L’instigateur de la méritocratie
Aldemire Bendine
Il s’est installé à la barre d’un paquebot qui menaçait de sombrer : Petrobras, l’ex‑fleuron industriel du Brésil qui, voilà quelques années, sonnait comme un hymne à la réussite du plus pimpant des pays émergents. Un double mal ronge aujourd’hui la grande compagnie pétrolière : elle se retrouve happée dans un scandale de corruption propre à la décrédibiliser, alors que l’effondrement des cours du baril de brut constitue une menace pour sa stratégie de production en eaux profondes. A peine cet ancien banquier – il fut le patron du Banco do Brasil –, étranger au monde du pétrole, a‑t‑il pris ses fonctions en 2015, que les marchés ont salué son arrivée aux affaires par un plongeon de l’action Petrobras à la Bourse de São Paulo ! Bien décidé à s’exprimer en sauveur avisé, le DG ne se contente pas d’une saignée dans les effectifs du géant pétrolier – 30% des cadres supérieurs limogés (ils étaient… 5 300 !) –, et d’alléger son plan d’investissement de 32 Mds $ d’ici à 2019, mais entend instiller dans les rouages de ce bunker rodé aux nominations politiques une valeur nouvelle, au Brésil, en matière de gouvernance : la « méritocratie ». Une vraie révolution.

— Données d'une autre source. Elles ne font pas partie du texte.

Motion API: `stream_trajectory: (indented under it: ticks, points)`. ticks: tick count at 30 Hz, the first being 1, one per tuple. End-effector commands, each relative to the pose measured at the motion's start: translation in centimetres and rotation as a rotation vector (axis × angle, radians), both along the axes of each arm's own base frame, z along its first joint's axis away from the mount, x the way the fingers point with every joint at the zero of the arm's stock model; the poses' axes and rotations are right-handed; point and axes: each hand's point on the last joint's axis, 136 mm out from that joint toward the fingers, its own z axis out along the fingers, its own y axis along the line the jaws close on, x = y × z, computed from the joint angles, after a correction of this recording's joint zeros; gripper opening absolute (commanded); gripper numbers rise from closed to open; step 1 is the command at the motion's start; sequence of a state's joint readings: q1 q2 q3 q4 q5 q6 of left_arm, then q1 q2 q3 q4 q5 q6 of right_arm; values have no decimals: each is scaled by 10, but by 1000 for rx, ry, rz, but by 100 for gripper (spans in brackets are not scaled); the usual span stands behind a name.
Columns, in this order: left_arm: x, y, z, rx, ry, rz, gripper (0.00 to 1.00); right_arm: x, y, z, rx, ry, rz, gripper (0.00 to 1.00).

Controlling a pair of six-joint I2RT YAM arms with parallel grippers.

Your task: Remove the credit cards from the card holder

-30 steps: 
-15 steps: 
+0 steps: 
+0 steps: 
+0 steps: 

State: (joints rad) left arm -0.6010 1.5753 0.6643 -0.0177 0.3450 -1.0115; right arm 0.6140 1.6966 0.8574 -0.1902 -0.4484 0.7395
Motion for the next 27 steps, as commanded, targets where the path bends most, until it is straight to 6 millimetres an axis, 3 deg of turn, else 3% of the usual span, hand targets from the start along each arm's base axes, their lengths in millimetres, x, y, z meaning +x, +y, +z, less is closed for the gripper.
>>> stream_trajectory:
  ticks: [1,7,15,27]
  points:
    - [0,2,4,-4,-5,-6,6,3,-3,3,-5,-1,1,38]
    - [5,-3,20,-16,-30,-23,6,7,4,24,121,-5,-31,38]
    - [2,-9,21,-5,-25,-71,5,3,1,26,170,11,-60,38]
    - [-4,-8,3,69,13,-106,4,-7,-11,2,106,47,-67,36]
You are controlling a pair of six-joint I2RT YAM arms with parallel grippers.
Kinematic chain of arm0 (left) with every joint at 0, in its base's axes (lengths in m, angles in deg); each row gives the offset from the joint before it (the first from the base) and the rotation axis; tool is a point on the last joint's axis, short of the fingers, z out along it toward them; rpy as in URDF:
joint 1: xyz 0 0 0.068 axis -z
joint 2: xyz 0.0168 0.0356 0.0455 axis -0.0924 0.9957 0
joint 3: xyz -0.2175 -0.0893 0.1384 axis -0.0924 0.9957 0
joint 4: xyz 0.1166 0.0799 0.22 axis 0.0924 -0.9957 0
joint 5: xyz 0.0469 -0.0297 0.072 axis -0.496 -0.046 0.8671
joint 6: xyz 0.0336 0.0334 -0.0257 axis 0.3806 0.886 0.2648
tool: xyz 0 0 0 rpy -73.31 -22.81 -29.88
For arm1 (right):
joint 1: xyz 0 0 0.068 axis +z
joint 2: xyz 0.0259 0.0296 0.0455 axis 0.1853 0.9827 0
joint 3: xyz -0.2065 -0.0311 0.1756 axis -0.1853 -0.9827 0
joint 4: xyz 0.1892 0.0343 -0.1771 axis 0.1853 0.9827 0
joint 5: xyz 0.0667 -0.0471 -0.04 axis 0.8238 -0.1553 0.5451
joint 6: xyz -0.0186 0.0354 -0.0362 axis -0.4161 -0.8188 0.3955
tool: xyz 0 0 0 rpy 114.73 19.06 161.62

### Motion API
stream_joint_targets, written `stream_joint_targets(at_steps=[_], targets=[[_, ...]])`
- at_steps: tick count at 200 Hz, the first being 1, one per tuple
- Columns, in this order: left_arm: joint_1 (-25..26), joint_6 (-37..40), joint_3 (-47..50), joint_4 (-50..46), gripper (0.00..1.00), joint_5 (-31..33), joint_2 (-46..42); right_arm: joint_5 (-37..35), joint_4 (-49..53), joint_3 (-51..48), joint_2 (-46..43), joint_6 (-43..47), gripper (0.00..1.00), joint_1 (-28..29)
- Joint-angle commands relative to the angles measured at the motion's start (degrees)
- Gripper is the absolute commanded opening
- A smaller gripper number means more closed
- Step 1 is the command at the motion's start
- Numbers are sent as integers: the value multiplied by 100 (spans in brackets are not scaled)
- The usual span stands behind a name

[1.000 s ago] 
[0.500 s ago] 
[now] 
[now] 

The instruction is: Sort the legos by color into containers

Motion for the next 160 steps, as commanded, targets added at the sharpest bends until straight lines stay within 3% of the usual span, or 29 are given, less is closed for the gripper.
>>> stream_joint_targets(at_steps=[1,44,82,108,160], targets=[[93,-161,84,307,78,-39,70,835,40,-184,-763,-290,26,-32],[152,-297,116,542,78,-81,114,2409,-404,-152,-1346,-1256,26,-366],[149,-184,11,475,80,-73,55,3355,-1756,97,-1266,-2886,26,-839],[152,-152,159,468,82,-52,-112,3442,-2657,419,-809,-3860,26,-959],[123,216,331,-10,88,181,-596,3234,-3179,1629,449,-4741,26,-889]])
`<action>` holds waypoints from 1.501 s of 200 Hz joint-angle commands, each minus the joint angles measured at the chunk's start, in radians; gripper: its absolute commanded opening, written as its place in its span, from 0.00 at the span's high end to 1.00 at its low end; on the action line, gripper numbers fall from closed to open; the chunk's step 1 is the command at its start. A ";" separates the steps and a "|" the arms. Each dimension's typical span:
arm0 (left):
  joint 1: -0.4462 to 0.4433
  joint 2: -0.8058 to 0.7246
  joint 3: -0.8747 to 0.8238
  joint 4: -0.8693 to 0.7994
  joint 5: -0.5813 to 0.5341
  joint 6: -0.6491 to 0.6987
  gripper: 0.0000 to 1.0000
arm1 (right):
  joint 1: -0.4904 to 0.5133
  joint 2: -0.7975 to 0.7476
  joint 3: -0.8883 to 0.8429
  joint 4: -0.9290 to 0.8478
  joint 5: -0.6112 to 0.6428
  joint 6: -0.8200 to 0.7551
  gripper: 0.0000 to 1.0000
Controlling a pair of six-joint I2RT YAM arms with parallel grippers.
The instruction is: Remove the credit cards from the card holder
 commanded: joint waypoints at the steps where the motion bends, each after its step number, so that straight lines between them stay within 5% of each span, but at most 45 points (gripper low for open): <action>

Le Goldman Sachs du Brésil
Jorge Paulo Lemann
Il écarte de sa vue tout ce qui ne le place pas dans le top 10 d’un classement mondial. Ainsi le brillant champion brésilien a‑t‑il délaissé les tournois de Wimbledon et de la Coupe Davis (auxquels il a participé dans les années 60) quand il a vu s’évanouir ses rêves de grand chelem, de même qu’il a préféré surfer sur la haute finance, après un passage agité sur les bancs d’Harvard, plutôt que sur les vagues de la baie de Rio où il a dompté ses premiers rouleaux. De nationalités brésilienne et suisse, Jorge Paulo Lemann, qui porte beau ses 75 printemps, est aujourd’hui à la tête d’un fonds d’investissement « 3 G » aussi discret que tout puissant. Magnat taiseux, mais non moins adulé par les loups de Wall Street, de Bill Ackman à Warren Buffett, ascète nourri aux fruits secs et à la salade verte, l’homme le plus riche du Brésil (deux mariages, cinq enfants) s’affirme pourtant en vrai glouton du business agroalimentaire. Burger King, Heinz (en partenariat avec Warren Buffett), les cafés Maxwell, entre autres, sont déjà tombés dans son assiette. Et, selon la journaliste brésilienne Cristiane Correa, sa prochaine conquête pourrait bien s’appeler… Coca‑Cola.